Write out each line of the listing as it stands, without the images.

*** Begin section ***

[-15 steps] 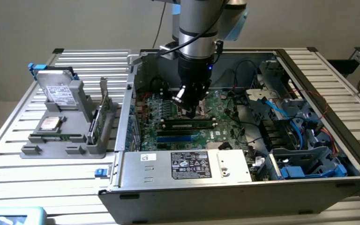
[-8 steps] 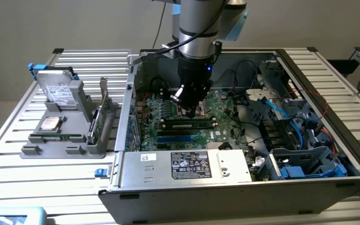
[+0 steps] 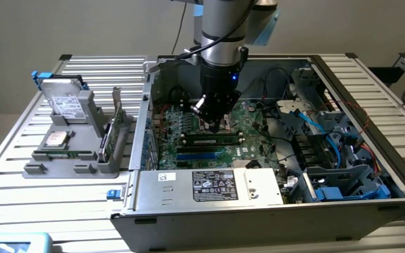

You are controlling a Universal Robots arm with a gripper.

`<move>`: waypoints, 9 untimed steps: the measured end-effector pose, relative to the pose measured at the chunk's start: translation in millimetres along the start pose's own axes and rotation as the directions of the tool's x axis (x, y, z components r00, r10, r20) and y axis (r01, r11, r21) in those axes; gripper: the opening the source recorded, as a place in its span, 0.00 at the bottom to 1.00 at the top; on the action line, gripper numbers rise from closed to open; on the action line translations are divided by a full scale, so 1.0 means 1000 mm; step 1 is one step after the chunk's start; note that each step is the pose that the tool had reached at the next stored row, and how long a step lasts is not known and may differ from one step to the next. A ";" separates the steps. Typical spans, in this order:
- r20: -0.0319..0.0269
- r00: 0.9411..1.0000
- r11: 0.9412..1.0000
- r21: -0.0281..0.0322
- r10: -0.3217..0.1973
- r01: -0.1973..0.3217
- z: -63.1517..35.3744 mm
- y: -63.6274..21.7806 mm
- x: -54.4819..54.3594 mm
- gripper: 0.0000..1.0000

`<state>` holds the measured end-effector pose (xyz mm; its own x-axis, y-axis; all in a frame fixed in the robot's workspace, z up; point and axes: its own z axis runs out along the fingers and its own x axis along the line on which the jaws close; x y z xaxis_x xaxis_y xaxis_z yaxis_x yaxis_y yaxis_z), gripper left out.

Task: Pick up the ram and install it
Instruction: 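Press down the ram until it locks into place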

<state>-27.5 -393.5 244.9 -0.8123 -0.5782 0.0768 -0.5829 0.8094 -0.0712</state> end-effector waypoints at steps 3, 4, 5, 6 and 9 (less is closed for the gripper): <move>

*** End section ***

§ **RESPONSE AREA**
[-15 steps] 
[-8 steps] 
[+0 steps] 

You are controlling a Universal Robots arm with a gripper.

`<move>`: waypoints, 9 untimed steps: the measured end-effector pose, relative to the pose measured at the chunk's start: translation in millimetres along the start pose's own axes and rotation as the directions of the tool's x axis (x, y, z components r00, r10, r20) and y axis (r01, r11, r21) in those axes; gripper: the opening the source recorded, as a place in its span, 0.00 at the bottom to 1.00 at the top; on the action line, gripper numbers rise from closed to open; on the action line translations are divided by a full scale, so 1.0 means 1000 mm; step 1 is one step after the chunk's start; note that each step is the pose that the tool had reached at the next stored row, and how long a step lasts is not known and may differ from one step to the next. A ";" separates the steps. Typical spans, in this order:
- r20: -0.0319..0.0269
- r00: 0.9411..1.0000
- r11: 0.9412..1.0000
- r21: -0.0281..0.0322
- r10: -0.3217..0.1973
- r01: -0.1973..0.3217
- z: -63.1517..35.3744 mm
- y: -63.6274..21.7806 mm
- x: -54.4819..54.3594 mm
- gripper: 0.0000..1.0000

`<state>` holds the measured end-effector pose (xyz mm; its own x-axis, y-axis; all in a frame fixed in the robot's workspace, z up; point and axes: its own z axis runs out along the fingers and its own x axis along the line on which the jaws close; x y z xaxis_x xaxis_y xaxis_z yaxis_x yaxis_y yaxis_z), gripper left out.

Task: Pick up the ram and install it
Instruction: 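Press down the ram until it locks into place
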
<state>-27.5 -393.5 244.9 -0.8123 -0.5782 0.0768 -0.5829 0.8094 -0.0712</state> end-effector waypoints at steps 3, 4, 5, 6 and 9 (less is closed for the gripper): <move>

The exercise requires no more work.